[Records from a data source]
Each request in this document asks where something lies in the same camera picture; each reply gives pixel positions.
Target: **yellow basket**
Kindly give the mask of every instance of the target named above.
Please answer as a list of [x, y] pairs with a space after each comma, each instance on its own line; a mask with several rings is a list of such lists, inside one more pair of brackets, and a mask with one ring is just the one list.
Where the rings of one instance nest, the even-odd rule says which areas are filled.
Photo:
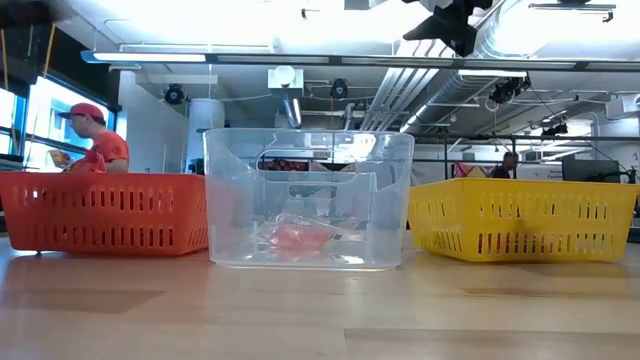
[[624, 256], [638, 187], [454, 179], [412, 187], [416, 247], [468, 261], [613, 261]]

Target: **table surface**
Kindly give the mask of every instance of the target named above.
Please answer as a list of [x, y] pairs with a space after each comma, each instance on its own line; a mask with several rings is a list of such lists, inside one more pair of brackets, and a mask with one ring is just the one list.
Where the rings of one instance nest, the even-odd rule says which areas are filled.
[[0, 359], [640, 359], [640, 245], [616, 264], [381, 272], [100, 258], [0, 238]]

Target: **basket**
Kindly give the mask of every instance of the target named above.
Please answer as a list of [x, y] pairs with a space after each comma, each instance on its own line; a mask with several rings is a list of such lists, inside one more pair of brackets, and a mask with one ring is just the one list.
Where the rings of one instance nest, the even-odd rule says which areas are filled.
[[416, 247], [468, 261], [613, 261], [638, 187], [454, 179], [410, 189]]
[[208, 246], [204, 177], [0, 173], [16, 250], [178, 256]]

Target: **clear plastic bin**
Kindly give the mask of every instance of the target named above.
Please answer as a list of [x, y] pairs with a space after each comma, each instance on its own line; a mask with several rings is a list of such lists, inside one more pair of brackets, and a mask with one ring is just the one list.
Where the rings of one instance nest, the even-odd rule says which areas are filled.
[[[211, 260], [239, 267], [399, 265], [413, 143], [399, 133], [207, 131]], [[307, 162], [310, 171], [261, 170], [280, 160]], [[347, 167], [330, 172], [317, 162]]]

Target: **red cap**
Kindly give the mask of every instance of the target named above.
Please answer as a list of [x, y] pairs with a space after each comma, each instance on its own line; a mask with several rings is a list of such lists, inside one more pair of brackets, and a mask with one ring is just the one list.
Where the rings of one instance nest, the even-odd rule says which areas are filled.
[[71, 119], [73, 115], [89, 115], [92, 118], [104, 120], [104, 114], [102, 114], [102, 111], [100, 111], [97, 106], [85, 103], [73, 105], [69, 112], [58, 113], [58, 115], [65, 119]]

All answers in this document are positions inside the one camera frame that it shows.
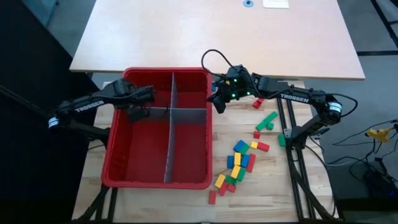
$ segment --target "gray carpet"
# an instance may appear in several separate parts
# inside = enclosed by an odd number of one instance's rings
[[[369,0],[339,0],[338,2],[356,50],[396,50]],[[398,10],[389,5],[389,0],[379,0],[379,2],[389,20],[398,20]],[[66,50],[74,55],[95,0],[59,0],[59,3],[48,28]],[[366,80],[361,82],[305,80],[305,85],[308,88],[313,87],[329,93],[346,94],[359,101],[358,109],[352,115],[344,118],[340,124],[331,127],[331,131],[322,137],[321,144],[325,148],[324,156],[327,162],[342,156],[363,157],[371,150],[371,144],[346,147],[336,147],[331,144],[350,134],[362,131],[372,124],[398,118],[398,103],[396,100],[397,59],[398,56],[361,57],[361,65],[366,76]],[[119,77],[120,74],[95,73],[93,81],[101,86],[104,81],[112,81]],[[342,99],[341,102],[345,111],[353,106],[352,102],[348,100]],[[350,139],[347,143],[369,140],[366,136],[360,135]],[[395,141],[391,141],[384,144],[378,155],[381,156],[393,150],[394,143]],[[398,154],[391,154],[385,158],[385,162],[389,172],[398,178],[397,159]],[[338,198],[366,196],[367,191],[364,185],[353,179],[348,174],[347,169],[348,166],[330,168],[331,183]],[[360,176],[363,172],[361,165],[358,165],[355,171]],[[391,213],[379,212],[349,212],[346,217],[349,220],[374,223],[394,223],[397,220],[397,217],[391,215]]]

Exercise:
What is needed is an exact transcription of every entry, minus the pictures.

Task output:
Each request in this document asks where something lies in the same camera picture; each reply gives pixel positions.
Target: **yellow basket**
Kindly give the mask of every instance of the target named above.
Please answer as a list of [x, y] pairs with a space after each comma, each instance on its own line; a mask with several rings is a list of such lists, inside one more pair of brackets, and a mask with one ring is just the one list.
Where the rings of one instance nest, the even-odd rule says which areas are filled.
Photo:
[[624, 256], [638, 187], [454, 179], [412, 187], [416, 247], [468, 261], [613, 261]]

Target: **table surface**
Kindly give the mask of every instance of the target named above.
Please answer as a list of [x, y] pairs with a space after each comma, each instance on its own line; a mask with several rings is a list of such lists, inside one more pair of brackets, and a mask with one ring is just the one list.
Where the rings of one instance nest, the even-odd rule says which areas are filled.
[[0, 359], [640, 359], [640, 245], [616, 264], [381, 272], [100, 258], [0, 238]]

Target: **basket**
Kindly give the mask of every instance of the target named above.
Please answer as a list of [x, y] pairs with a space after each comma, each instance on its own line; a mask with several rings is a list of such lists, inside one more pair of brackets, and a mask with one ring is just the one list.
Where the rings of one instance nest, the even-odd rule says which areas are filled.
[[416, 247], [468, 261], [613, 261], [638, 187], [454, 179], [410, 189]]
[[208, 246], [204, 177], [0, 173], [16, 250], [178, 256]]

Target: **clear plastic bin**
Kindly give the mask of every instance of the target named above.
Please answer as a list of [x, y] pairs with a space after each comma, each instance on its own line; a mask with several rings is a list of such lists, inside one more pair of brackets, and a mask with one ring is just the one list.
Where the rings of one instance nest, the even-odd rule says which areas are filled.
[[[211, 260], [239, 267], [399, 265], [413, 143], [399, 133], [207, 131]], [[307, 162], [310, 171], [261, 170], [280, 160]], [[347, 167], [330, 172], [317, 162]]]

Target: **red cap**
Kindly give the mask of every instance of the target named above.
Please answer as a list of [x, y] pairs with a space after each comma, each instance on its own line; a mask with several rings is a list of such lists, inside one more pair of brackets, and a mask with one ring is just the one list.
Where the rings of one instance nest, the even-odd rule says which areas are filled.
[[71, 119], [73, 115], [89, 115], [92, 118], [104, 120], [104, 114], [102, 114], [102, 111], [100, 111], [97, 106], [85, 103], [73, 105], [69, 112], [58, 113], [58, 115], [65, 119]]

All answers in this document are positions inside the one camera frame that it shows.
$ segment --target "gray carpet"
# an instance may appear in several separate parts
# inside = enclosed by an odd number of one instance's rings
[[[369,0],[339,0],[338,2],[356,50],[396,50]],[[398,10],[389,5],[389,0],[379,0],[379,2],[389,20],[398,20]],[[66,50],[74,55],[95,0],[59,0],[59,3],[48,28]],[[366,80],[361,82],[305,80],[305,85],[308,88],[313,87],[329,93],[346,94],[359,101],[358,109],[352,115],[344,118],[340,124],[331,127],[331,131],[322,137],[321,144],[325,148],[324,156],[327,162],[342,156],[363,157],[371,150],[371,144],[346,147],[336,147],[331,144],[350,134],[362,131],[372,124],[398,118],[398,103],[396,100],[397,59],[398,56],[361,57],[361,65],[366,76]],[[119,77],[120,74],[95,73],[93,81],[101,86],[104,81],[112,81]],[[342,99],[341,102],[345,111],[353,106],[352,102],[348,100]],[[350,139],[347,143],[369,140],[366,136],[360,135]],[[395,141],[391,141],[384,144],[378,155],[381,156],[393,150],[394,143]],[[398,154],[391,154],[385,158],[385,162],[389,172],[398,178],[397,159]],[[338,198],[366,196],[367,191],[364,185],[353,179],[348,174],[347,169],[348,166],[330,168],[331,183]],[[360,176],[363,172],[361,165],[358,165],[355,171]],[[391,213],[379,212],[349,212],[346,217],[349,220],[374,223],[394,223],[397,220],[397,217],[391,215]]]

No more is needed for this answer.